Exercise brief
Write out the stretch of lines below that begins at the line with "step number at" and ends at the line with "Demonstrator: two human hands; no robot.", including both, exactly as given and nothing more.

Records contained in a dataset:
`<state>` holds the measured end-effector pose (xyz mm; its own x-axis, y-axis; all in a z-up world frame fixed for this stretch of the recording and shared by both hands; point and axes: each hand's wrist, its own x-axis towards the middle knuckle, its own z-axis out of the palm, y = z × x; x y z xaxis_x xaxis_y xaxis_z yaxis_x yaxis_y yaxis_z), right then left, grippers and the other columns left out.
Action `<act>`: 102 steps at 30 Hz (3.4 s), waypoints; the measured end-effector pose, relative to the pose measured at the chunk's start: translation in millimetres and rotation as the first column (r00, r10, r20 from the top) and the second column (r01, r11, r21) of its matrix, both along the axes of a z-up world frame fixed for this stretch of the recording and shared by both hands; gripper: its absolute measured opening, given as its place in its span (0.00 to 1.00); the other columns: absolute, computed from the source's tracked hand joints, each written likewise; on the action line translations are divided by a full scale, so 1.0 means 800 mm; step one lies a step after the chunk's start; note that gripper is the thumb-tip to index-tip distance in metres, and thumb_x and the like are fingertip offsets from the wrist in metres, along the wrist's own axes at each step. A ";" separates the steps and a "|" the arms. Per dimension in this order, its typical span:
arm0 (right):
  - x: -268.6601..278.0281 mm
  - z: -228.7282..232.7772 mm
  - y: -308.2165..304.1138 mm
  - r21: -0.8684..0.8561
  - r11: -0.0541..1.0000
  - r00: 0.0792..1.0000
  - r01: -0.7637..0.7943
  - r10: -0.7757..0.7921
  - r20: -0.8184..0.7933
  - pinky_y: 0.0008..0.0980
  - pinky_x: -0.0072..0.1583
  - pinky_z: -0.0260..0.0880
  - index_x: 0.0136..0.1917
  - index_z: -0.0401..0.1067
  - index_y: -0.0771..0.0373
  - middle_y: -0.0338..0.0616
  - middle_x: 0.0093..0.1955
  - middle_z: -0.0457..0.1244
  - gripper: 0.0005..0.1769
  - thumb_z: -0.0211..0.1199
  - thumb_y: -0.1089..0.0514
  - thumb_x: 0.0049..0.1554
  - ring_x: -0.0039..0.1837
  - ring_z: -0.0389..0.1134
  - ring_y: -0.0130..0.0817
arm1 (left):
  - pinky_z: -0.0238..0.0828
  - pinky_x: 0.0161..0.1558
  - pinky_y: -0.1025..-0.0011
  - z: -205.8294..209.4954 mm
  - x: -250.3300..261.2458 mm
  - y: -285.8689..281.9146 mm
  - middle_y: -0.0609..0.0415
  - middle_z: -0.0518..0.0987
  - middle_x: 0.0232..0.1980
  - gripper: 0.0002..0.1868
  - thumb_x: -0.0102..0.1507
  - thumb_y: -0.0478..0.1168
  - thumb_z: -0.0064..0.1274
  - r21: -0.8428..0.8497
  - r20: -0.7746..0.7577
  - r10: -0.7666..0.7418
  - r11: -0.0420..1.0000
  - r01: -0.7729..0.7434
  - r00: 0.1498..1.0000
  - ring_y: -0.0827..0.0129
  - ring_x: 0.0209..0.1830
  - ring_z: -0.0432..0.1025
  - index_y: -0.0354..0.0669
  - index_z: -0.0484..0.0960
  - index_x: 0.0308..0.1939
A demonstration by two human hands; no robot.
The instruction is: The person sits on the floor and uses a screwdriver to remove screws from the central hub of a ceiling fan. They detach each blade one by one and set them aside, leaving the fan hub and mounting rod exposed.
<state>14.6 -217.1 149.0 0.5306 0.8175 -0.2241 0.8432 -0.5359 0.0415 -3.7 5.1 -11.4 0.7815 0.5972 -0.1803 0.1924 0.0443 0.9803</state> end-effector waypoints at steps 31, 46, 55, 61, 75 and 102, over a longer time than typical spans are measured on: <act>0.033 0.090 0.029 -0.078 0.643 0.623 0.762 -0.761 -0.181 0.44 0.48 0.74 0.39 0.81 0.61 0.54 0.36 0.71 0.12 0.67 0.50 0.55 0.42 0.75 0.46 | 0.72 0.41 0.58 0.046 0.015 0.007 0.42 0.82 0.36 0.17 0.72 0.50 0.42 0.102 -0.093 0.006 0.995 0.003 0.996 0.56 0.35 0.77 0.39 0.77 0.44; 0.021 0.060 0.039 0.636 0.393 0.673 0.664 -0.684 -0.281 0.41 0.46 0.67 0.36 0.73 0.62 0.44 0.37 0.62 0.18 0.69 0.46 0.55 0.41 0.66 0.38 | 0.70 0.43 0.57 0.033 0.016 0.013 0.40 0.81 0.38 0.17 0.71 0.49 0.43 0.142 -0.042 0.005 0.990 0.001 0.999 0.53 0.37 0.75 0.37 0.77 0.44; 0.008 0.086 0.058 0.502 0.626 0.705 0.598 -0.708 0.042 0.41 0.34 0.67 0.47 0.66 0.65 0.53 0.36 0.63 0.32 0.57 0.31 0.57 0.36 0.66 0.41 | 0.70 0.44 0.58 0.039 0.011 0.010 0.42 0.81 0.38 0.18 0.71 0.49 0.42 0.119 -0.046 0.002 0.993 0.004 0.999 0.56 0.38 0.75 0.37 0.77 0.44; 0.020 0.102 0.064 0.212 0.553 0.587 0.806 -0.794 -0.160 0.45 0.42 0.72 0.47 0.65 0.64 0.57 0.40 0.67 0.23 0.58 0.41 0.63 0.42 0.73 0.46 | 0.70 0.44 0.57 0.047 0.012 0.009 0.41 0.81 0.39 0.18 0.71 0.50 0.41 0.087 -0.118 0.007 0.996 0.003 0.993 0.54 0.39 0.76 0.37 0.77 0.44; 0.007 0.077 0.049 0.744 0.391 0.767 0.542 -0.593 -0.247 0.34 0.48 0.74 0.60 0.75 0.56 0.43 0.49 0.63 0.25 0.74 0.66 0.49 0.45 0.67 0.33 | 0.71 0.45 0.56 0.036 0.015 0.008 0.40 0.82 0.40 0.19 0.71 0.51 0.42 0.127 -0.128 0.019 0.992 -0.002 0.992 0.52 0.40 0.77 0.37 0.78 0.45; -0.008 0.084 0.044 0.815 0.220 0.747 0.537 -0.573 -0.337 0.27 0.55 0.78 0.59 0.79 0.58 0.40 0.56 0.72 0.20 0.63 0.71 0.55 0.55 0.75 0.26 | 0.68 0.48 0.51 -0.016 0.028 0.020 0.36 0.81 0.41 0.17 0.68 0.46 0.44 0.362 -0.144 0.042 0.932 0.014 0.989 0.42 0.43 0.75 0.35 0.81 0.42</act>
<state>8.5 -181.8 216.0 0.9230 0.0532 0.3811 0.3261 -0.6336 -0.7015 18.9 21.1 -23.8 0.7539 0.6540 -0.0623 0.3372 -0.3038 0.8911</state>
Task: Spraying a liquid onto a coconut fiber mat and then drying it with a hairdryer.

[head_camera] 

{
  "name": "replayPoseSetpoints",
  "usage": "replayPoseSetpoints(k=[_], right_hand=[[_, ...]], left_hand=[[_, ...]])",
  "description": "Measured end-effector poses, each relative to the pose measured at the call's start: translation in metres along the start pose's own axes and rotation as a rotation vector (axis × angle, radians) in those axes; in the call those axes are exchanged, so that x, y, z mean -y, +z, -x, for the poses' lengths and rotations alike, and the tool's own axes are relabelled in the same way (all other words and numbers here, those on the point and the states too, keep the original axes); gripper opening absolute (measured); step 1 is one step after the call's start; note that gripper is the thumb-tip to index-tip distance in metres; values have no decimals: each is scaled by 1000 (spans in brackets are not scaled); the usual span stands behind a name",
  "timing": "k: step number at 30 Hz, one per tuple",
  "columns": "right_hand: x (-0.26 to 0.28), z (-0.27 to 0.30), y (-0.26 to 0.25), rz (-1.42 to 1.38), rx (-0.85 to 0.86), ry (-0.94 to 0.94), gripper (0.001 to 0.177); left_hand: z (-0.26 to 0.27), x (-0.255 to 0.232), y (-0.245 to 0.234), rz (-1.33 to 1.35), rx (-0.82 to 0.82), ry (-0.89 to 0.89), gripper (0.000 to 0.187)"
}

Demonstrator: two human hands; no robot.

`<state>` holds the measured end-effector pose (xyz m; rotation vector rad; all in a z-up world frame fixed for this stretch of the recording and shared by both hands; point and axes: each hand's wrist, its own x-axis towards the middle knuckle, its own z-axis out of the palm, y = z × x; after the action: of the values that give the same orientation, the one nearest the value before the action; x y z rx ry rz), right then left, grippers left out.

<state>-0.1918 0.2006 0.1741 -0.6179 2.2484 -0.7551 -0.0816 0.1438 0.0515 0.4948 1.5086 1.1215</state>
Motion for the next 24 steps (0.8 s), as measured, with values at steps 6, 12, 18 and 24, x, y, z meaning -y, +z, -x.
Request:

Response below
  "timing": "k: step number at 30 Hz, one per tuple",
  "columns": "right_hand: x (-0.26 to 0.28), z (-0.27 to 0.30), y (-0.26 to 0.25), rz (-1.42 to 1.38), rx (-0.85 to 0.86), ry (-0.94 to 0.94), gripper (0.001 to 0.177); left_hand: z (-0.26 to 0.27), x (-0.255 to 0.232), y (-0.245 to 0.234), rz (-1.33 to 1.35), rx (-0.82 to 0.82), ry (-0.89 to 0.89), gripper (0.000 to 0.187)"
}

Demonstrator: two human hands; no robot.

The full output has been given.